KAI SCHÄCHTELE WUTBÜRGER
: Achtung, die Avedme kommen

Vor etlichen Jahren gab es eine Kampagne, die nichts zeigte als ein Treppenhaus. Darunter stand, sinngemäß, „Ihr tägliches Fitnessstudio“. Es war eine Einladung, öfter mal den Aufzug stehen zu lassen und sich zu bewegen. Mich hat das nachhaltig geprägt. Um jeden Lift, um jede Rolltreppe mache ich seitdem einen Bogen, streife mir im Geiste meinen Jane-Fonda-Gedenk-Body über und springe federnden Schrittes nach oben.

Doch wenn es so weitergeht, ist es bald Zeit für ein Folgemotiv.
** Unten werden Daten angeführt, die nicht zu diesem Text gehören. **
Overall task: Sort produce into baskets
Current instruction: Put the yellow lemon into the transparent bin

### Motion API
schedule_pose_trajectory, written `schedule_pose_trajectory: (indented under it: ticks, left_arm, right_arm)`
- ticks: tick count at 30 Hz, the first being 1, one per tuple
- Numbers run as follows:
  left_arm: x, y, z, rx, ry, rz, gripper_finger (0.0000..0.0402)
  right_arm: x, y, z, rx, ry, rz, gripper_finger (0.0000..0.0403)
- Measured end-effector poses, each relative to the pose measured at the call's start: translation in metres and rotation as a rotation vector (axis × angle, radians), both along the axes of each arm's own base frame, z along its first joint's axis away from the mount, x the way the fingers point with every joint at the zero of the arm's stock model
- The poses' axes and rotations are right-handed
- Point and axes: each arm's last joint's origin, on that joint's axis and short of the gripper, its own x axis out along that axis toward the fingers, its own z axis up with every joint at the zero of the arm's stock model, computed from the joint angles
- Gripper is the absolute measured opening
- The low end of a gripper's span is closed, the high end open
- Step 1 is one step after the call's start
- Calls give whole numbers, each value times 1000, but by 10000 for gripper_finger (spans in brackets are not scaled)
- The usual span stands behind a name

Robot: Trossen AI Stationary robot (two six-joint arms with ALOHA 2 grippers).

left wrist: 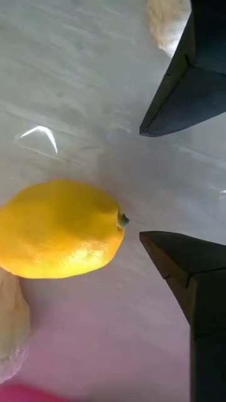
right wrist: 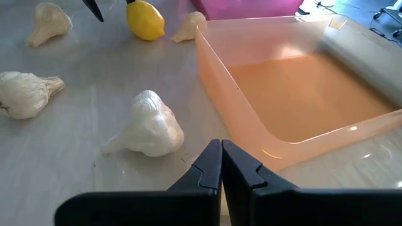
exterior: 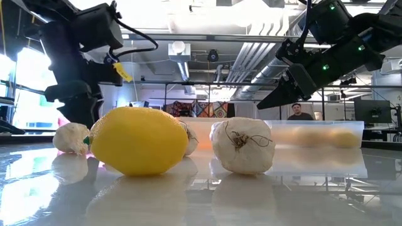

Darauf ist dann kein Treppenhaus mehr zu sehen, sondern ein Gehsteig. Denn inzwischen sind viele noch nicht einmal mehr willens, einen Stadtspaziergang auf eigenen Füßen hinter sich zu bringen. Stattdessen bewegen sie sich auf etwas fort, das aussieht wie eine Körperwaage mit Rädern. Besser bekannt unter dem Namen Segway. Korrekt benannt müssten die Dinger allerdings Avedme heißen: „Anfang vom Ende der menschlichen Evolution“.

Da braucht der Mensch Jahrmillionen, um zum aufrechten Gang zu gelangen. Und dann kommt so eine rollende Sünde daher. Wenn ich die Horden an mir vorbeiziehen sehe, die Stadtführungen auf diesen Fahrzeugen absolvieren, kann ich nur noch denken: „Das war’s wohl, Menschheit.“ Segways werden, wie ich las, bis zu 20 Stundenkilometer schnell und sind allein durch die Verlagerung des Körpergewichts steuerbar. Meine Prognose: Noch zehn Jahre, und die Leute sind noch nicht einmal in der Lage, ihren Körper so einzusetzen, dass sie damit das Gewicht verlagern könnten.

Spätestens dann gibt es die finale Anzeige. Darauf zu sehen: ein Bett, verbunden mit der Aufforderung, doch bitte regelmäßig den Geschlechtsakt aus eigener Kraft zu praktizieren: „Ihrer Gesundheit zuliebe“. Aber wahrscheinlich gibt es bis dahin schon längst ein Gerät, in das man seinen Unterleib spannt und das einem die schweißtreibenden Mühen des Rauf-und-runter abnimmt. Ich hätte dafür auch schon einen Namen: Sexway.